Nuclear

The Beguiling Promise of the HTGR

It’s easy to see why technologists fall in love with high-temperature gas-cooled reactors (HTGRs). These nuclear machines are remarkable inventions, at least on paper. But few have actually seen the real world for any length of time, and their real-world experience has been mixed.

The claims of high-temperature gas-cooled reactor (HTGR) advocates are impressive and persuasive. They say the reactors are versatile, scalable, and largely goof-proof. Because of their high temperatures, HTGRs are ideally suited for double duty in industrial cogeneration applications, which is why chemical companies and other users of process steam pine for their development. They don’t use water as coolant, nuclear moderator, or in managing spent fuel. They are even better than conventional light-water reactors (LWRs) in displacing carbon dioxide, as they can not only generate electricity but also back out industrial use of oil and natural gas burned to raise either low- or high-pressure steam. They can easily follow load.

The nuclear buzz of late has been all about small modular reactors, which are aiming for development in the next 10 years or so—the mPower, NuScale, and Westinghouse machines. These are aimed at supplementing the big Gen III machines such as the 1,000-MW Westinghouse AP1000s now under construction in Georgia and South Carolina. But the next, next generation of nuclear plant could be the HTGR, aimed at the 2030s timeframe.

That’s the heart of the case that two representatives from the Next Generation Nuclear Plant Ltd. (NGNP) Industry Alliance—Entergy’s John Mahoney and Fred Moore, a consultant who has retired from chemical giant Dow—made in the ELECTRIC POWER 2013 nuclear track in Chicago in May. The partnership (http://www.ngnpalliance.org) consists of a host of companies interested in the promise of the HTGR, including, among others in addition to Entergy and Dow, Areva, Westinghouse, ConocoPhillips, and SGL Group.

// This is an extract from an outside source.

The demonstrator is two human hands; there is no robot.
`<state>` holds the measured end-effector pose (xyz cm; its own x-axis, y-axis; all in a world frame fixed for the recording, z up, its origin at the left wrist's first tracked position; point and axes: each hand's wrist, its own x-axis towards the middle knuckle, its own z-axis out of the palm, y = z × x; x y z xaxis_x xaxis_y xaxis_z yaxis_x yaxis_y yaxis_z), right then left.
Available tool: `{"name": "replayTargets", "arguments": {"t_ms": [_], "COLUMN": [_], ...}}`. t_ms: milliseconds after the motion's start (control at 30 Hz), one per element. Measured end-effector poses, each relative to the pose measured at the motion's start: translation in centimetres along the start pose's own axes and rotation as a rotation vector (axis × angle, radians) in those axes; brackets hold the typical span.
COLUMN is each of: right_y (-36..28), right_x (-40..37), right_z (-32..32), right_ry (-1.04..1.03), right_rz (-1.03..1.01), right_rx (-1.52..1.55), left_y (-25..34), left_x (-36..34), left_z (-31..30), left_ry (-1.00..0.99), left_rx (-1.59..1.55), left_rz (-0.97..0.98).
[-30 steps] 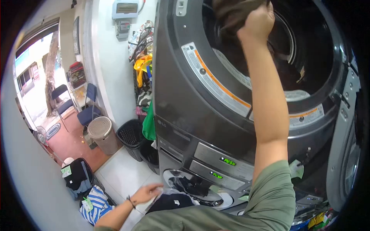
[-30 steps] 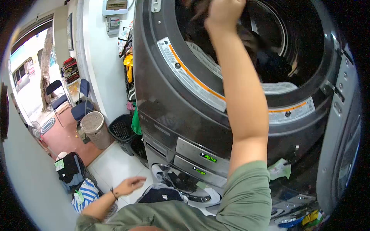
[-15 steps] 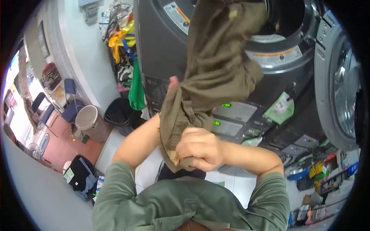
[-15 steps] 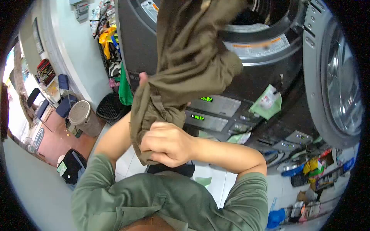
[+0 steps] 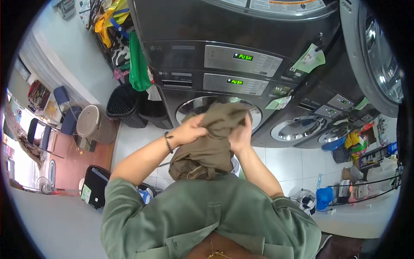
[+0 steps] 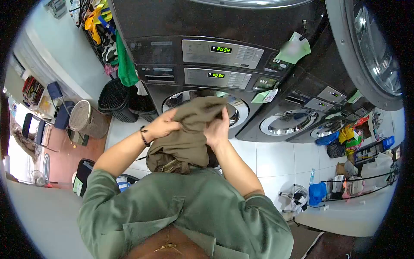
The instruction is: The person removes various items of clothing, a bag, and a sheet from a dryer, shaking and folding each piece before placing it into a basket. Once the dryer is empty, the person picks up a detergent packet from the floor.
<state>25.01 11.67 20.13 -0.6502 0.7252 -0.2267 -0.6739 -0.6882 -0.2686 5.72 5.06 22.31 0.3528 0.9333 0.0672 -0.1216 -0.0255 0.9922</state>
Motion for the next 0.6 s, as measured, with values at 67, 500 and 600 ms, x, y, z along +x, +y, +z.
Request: {"name": "replayTargets", "arguments": {"t_ms": [67, 500, 600], "right_y": [0.5, 6.9, 4.0], "right_x": [-0.5, 1.1, 0.4], "right_z": [4.3, -1.3, 2.1], "right_ry": [-0.28, 0.058, 0.187], "right_rz": [-0.035, 0.527, 0.206], "right_rx": [-0.016, -0.984, -1.225], "left_y": [1.0, -10.6, -11.7], "left_x": [-3.0, -14.9, -16.5], "left_z": [-0.4, 1.5, 1.2], "left_ry": [0.208, 0.736, 0.534], "left_rx": [-0.218, -0.092, 0.231], "left_rz": [0.033, -0.425, -0.63]}}
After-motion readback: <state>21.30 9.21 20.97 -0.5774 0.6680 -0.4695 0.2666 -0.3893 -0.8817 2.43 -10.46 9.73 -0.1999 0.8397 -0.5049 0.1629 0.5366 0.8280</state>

1. Another nuclear option. The HTGR nuclear heat supply system (NHSS) comprises
three major components: a helium-cooled nuclear reactor, a heat transport system, and
a cross vessel that routes the helium between the reactor and the heat transport system.
The NHSS supplies energy in the form of steam and/or high-temperature fluid that can
be used for the generation of high-efficiency electricity and to support a wide range of
industrial processes. Source: NGNP Industry Alliance

The current conceptual design is for a reactor that produces 625 MWth (300 MWe) of energy, which Moore noted is about the same size as today’s gas-fired combined cycle generators. The core outlet temperature of the helium coolant to a steam generator is 750C, compared with 300C for a conventional LWR. The reactor core is Areva’s Antares prismatic block concept, which consists of TRISO (tristructural-isotropic) fuel spheres packed into tubes that are then assembled into hexagonal fuel blocks (Figure 1).

The design, Mahoney and Moore emphasized, minimizes the need for developing advanced materials and is based on current fuel programs. Each tiny fuel particle is strong, fully encapsulated, and constitutes its own containment, able to withstand pressures of 1,000 atmospheres.

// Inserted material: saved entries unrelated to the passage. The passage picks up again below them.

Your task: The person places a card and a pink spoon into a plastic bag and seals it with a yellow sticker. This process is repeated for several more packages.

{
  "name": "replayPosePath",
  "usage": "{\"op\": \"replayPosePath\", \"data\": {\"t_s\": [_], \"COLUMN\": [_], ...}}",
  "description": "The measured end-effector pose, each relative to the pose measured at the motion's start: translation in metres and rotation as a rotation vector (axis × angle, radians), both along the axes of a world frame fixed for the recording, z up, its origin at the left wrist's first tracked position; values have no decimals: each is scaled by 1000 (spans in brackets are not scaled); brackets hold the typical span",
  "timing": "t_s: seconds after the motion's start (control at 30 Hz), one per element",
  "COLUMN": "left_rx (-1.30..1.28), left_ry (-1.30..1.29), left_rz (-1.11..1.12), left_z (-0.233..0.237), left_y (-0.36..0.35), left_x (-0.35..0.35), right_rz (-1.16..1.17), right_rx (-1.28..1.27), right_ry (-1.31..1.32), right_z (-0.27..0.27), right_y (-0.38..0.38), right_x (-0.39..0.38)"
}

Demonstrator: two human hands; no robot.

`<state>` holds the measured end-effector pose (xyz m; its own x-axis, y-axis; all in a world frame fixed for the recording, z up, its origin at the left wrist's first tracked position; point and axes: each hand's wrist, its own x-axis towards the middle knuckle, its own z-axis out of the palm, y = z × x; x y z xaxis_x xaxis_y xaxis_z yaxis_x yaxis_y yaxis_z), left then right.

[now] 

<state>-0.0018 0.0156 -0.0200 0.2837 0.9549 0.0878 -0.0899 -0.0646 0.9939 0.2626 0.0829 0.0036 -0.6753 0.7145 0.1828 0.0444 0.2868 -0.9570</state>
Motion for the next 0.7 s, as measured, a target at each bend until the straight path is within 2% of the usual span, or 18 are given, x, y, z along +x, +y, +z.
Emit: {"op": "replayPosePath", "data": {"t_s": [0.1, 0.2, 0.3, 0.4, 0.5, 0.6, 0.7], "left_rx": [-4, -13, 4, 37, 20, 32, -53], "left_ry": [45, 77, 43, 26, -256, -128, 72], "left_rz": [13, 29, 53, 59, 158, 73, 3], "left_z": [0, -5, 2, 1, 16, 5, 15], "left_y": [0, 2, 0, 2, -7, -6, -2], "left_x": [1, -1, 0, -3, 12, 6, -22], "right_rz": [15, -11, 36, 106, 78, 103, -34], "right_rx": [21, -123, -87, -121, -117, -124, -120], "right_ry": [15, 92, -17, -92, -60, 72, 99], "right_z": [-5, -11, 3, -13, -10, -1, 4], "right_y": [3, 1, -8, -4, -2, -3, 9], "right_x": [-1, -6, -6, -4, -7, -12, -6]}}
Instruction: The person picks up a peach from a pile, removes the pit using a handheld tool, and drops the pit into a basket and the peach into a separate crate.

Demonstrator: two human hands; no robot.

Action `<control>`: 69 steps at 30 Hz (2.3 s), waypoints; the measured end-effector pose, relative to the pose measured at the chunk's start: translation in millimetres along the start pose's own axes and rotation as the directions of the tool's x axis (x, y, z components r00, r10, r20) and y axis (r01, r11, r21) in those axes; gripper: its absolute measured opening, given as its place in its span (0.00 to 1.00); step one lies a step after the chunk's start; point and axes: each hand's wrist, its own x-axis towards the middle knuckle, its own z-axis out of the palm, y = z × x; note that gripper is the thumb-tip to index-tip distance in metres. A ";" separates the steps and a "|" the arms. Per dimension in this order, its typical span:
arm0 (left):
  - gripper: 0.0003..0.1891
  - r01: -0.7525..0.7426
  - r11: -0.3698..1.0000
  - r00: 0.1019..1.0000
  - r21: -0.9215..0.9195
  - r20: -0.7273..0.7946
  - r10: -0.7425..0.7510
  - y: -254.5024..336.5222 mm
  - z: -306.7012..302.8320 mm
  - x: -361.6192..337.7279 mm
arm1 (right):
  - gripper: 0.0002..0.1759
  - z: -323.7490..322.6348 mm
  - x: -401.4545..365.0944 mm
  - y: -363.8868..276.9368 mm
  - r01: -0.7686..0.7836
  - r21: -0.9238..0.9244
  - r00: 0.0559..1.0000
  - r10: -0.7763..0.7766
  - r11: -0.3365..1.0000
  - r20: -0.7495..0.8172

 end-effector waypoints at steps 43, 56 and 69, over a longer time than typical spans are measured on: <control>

The safety features begin with the fact that the reactor has a strong negative void coefficient of reactivity, according to its advocates. If the reactor loses coolant, the reaction shuts down. The core has low power density, a safety plus. The helium is gaseous under all reactor conditions and is both chemically and radioactively inert. In a loss-of-coolant accident, there is no need for operators to shut down the machine; it shuts itself off. There is no requirement for backup power. Spent fuel doesn’t require cooling pools before it can go into above-ground, dry storage. HTGRs, according to its promoters, are beyond passive; they are essentially inert under accident conditions.

What’s needed to deploy these elegant machines? Some materials research remains, which is under way at the Department of Energy’s Idaho National Laboratory (INL). INL notes that while graphite has been used in past research and commercial HTGRs, “historical ‘nuclear’ grades no long exist. New grades must be fabricated, characterized, and irradiated to demonstrate acceptable non-irradiated and irradiated properties.”

This leads to a regulatory challenge. HTGRs are so different from conventional nuclear reactors that they will have to undergo a ground-up review at the U.S. Nuclear Regulatory Commission. Mahoney and Moore note that one commercial HTGR operated in the U.S., the Fort St. Vrain plant in Colorado, from 1976 to 1989. The Atomic Energy Commission (and later the NRC) allowed it to operate under an exception to its licensing rules, and the plant experienced serious operational problems. Convincing the regulators to licensing a new HTGR will be smack-dab on the critical path to deployment.

Kennedy Maize is executive editor of MANAGING POWER and a POWER contributing editor.